[MATERIAL PROVIDED Boundary: Start]

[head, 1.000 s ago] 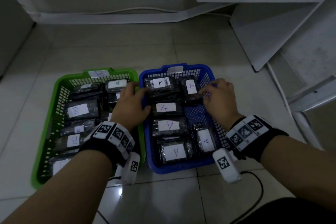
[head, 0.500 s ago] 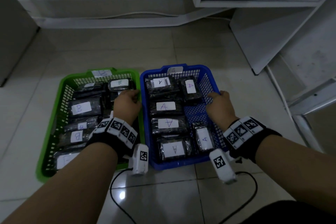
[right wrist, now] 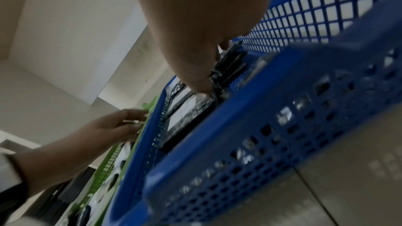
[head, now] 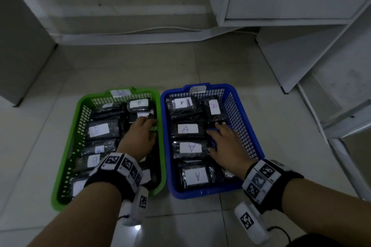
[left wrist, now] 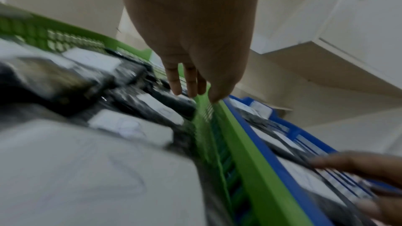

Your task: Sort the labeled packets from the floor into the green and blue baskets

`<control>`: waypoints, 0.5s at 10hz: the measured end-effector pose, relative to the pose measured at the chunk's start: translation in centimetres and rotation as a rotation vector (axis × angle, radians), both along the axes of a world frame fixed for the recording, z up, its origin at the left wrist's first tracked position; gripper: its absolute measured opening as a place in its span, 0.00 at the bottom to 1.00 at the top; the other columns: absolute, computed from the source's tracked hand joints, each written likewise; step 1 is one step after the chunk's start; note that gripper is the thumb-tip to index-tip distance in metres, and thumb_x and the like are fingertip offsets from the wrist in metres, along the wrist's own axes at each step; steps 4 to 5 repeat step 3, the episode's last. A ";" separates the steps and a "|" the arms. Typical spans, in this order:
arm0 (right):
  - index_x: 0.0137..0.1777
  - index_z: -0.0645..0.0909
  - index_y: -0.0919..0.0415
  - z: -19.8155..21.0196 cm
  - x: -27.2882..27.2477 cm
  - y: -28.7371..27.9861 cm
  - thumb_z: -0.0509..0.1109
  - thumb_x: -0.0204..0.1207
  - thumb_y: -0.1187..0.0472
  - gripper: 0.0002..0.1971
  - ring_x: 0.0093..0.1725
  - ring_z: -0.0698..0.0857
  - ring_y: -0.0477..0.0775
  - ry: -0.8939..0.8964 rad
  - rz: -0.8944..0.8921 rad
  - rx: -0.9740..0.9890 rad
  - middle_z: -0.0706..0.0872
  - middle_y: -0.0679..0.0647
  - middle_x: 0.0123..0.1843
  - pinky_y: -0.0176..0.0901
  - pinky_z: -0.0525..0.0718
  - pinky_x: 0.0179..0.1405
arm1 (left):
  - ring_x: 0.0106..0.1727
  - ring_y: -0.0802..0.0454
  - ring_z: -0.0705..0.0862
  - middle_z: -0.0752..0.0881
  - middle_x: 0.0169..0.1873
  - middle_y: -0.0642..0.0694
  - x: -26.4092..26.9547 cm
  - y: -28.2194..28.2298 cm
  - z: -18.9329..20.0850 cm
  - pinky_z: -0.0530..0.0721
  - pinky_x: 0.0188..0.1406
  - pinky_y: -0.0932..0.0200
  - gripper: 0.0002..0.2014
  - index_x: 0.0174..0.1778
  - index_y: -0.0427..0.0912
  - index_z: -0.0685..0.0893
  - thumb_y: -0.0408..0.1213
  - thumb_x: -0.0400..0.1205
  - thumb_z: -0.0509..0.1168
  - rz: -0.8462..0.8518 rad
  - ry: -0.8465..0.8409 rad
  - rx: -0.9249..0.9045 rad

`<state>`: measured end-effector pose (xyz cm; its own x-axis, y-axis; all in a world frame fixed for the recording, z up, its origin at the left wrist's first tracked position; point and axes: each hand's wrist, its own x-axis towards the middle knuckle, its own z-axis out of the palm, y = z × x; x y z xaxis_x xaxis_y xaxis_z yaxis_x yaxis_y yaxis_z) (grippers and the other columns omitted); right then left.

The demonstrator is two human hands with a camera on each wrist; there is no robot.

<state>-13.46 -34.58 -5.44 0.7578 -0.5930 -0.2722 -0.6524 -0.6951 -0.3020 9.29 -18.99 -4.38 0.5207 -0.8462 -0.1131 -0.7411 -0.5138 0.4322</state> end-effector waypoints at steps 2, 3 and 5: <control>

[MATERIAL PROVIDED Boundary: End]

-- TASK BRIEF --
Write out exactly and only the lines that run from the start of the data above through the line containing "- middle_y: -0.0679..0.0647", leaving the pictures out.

-- YOUR SOLUTION --
[head, 1.000 s ago] 
[head, 0.500 s ago] 
[right wrist, now] 
[head, now] 
[left wrist, now] 

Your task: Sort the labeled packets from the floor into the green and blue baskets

`<control>`: waypoints, 0.5s at 10hz: the measured end-effector pose, relative to the pose measured at the chunk's start: translation in centimetres and rotation as a rotation vector (axis × angle, radians), both along the axes of a world frame fixed for the recording, z up, its origin at the left wrist's first tracked position; gripper: its absolute measured opening as a place in its span, 0.00 at the bottom to 1.00 at the top; the other columns: absolute, computed from the source's tracked hand joints, each written likewise; step 1 is one step after the chunk's start; note that gripper is the thumb-tip to index-tip distance in metres, and thumb_x and the like are fingertip offsets from the wrist in metres, along the wrist's own axes at each step; steps 4 to 5 repeat step 3, the episode's last. A ";" separates the steps and a "|" the arms. Typical spans, in this order:
arm0 (right):
  - index_x: 0.0137..0.1777
  - index_z: -0.0645..0.0909
  - index_y: -0.0919..0.0415
  - z: -19.8155..21.0196 cm
  - x: -27.2882..27.2477 cm
  - y: -28.7371..27.9861 cm
  - thumb_z: -0.0509..0.1109
  - thumb_x: -0.0204..0.1207
  - thumb_y: -0.1187..0.0472
  - gripper: 0.0002..0.1971
  - ring_x: 0.0093..0.1725
  - ring_z: -0.0698..0.0857
  - ring_y: -0.0477..0.0775
  - ry: -0.8939..0.8964 rad
  - rz: -0.8944..0.8921 rad
  - rx: -0.9740..0.9890 rad
  - middle_z: -0.0706..0.0872
  - middle_y: -0.0679..0.0647

With this, there is nothing more to the exercise.